What to do:
From the listing that follows, reproduce only the lines from the one holding "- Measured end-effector" through the one holding "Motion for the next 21", both included, with no pictures.
________________
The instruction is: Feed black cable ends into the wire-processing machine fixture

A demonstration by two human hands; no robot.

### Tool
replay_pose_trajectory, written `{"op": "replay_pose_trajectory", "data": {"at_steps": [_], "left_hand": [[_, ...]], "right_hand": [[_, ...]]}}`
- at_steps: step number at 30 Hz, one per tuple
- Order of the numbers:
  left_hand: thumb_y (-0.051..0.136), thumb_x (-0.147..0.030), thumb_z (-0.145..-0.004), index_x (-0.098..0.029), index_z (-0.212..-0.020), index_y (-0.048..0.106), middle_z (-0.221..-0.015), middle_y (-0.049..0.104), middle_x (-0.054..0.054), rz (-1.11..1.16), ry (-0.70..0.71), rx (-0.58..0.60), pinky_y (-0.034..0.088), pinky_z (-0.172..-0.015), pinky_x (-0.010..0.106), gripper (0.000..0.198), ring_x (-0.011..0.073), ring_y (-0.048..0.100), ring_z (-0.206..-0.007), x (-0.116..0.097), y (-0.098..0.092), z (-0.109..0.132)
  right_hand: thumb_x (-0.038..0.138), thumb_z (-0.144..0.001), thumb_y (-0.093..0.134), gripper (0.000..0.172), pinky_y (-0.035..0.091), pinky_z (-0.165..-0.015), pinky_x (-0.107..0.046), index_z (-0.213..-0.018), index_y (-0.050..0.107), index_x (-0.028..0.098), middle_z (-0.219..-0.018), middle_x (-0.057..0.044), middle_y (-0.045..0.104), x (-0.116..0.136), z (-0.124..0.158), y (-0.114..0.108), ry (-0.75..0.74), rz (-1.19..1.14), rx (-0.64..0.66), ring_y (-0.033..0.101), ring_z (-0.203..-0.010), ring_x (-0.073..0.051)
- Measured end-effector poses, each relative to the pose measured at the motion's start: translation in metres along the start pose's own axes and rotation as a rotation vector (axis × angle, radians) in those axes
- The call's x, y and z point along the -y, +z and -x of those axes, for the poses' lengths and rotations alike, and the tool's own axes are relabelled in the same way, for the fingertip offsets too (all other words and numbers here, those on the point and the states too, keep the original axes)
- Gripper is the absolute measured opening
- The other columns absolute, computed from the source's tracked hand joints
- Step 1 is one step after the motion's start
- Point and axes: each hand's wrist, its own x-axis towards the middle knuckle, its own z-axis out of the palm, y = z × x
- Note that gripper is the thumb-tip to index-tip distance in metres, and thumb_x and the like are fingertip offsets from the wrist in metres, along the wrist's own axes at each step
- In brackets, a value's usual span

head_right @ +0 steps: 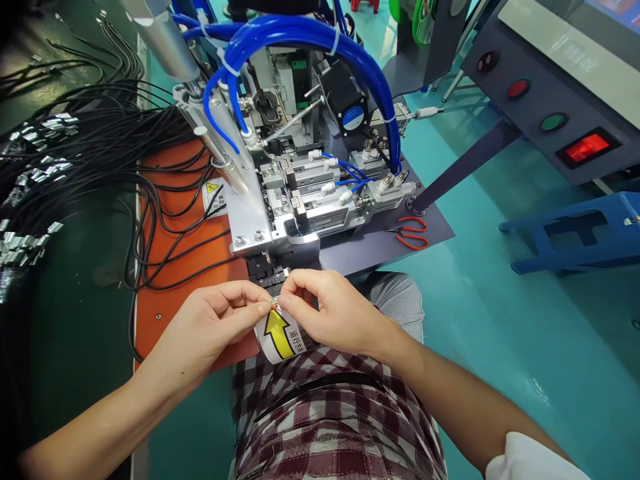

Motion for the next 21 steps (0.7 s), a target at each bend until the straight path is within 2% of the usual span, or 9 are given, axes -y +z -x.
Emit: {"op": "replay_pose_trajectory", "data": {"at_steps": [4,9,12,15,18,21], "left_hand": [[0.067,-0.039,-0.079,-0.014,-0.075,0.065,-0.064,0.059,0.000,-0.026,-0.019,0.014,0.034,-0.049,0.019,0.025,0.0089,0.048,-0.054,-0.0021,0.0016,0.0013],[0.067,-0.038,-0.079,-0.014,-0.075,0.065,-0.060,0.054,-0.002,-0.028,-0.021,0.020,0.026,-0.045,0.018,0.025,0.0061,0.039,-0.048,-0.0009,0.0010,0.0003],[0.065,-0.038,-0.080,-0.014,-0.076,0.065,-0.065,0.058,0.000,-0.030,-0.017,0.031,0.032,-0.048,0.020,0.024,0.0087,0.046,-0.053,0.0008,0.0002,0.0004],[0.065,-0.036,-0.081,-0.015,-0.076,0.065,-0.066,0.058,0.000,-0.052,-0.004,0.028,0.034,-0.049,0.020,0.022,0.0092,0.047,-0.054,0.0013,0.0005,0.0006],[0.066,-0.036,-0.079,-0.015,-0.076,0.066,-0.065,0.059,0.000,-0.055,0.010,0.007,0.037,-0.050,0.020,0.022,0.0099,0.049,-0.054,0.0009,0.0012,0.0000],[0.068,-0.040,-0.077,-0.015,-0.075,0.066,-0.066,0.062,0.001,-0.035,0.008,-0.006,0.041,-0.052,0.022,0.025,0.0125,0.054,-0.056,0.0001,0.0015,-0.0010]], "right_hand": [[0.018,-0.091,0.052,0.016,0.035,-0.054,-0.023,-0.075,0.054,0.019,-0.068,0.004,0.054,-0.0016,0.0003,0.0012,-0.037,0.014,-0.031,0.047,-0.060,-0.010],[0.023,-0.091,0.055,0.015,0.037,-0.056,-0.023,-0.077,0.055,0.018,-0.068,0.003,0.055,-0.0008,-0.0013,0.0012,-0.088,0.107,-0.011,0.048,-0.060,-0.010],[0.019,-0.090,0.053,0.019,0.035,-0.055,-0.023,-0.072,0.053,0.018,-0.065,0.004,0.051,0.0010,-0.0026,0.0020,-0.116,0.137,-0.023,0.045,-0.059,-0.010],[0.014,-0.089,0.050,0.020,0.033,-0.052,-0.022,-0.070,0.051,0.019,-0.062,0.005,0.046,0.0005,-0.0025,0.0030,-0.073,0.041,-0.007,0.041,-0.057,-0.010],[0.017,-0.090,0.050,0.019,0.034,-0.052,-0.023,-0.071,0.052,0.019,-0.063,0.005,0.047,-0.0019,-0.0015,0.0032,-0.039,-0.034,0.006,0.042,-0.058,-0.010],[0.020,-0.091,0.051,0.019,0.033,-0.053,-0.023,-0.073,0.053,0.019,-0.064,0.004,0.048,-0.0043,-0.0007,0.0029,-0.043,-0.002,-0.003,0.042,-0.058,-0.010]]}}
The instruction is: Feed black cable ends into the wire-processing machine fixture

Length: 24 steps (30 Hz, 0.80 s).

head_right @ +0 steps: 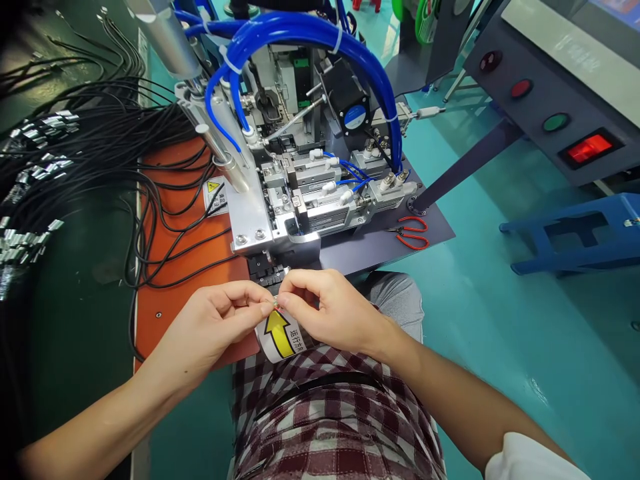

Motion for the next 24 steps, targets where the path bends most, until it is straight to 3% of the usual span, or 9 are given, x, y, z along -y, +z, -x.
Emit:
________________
Worked solution:
- Measured end-effector poses, each relative to the pose measured at the motion's start: translation in metres along the start pose's own axes and rotation as a rotation vector (axis × angle, radians) in those axes
- The call's x, y and z point along the -y, +z and -x of those axes, for the poses' lengths and rotations alike, and the tool's own axes are relabelled in the same way, for the fingertip offsets too (all other words and numbers here, those on the point and the states too, keep the original axes)
- Gripper is the absolute measured opening
- The other columns absolute, computed from the source's tracked hand joints
- Step 1 is one step after the motion's start
- Point and axes: each hand's wrist, its own x-axis towards the middle knuckle, its own z-axis out of the palm, y = z × x
- Note that gripper is the thumb-tip to index-tip distance in metres, and thumb_x and the like are fingertip offsets from the wrist in metres, along the wrist's own axes at each step
- In brackets, a value's usual span

head_right @ +0 steps: 

Motion for the next 21 steps (0.7 s), a target at each bend until the straight path is within 2% of the usual span, or 9 are given, axes -y +z -x.

The full answer has now been given.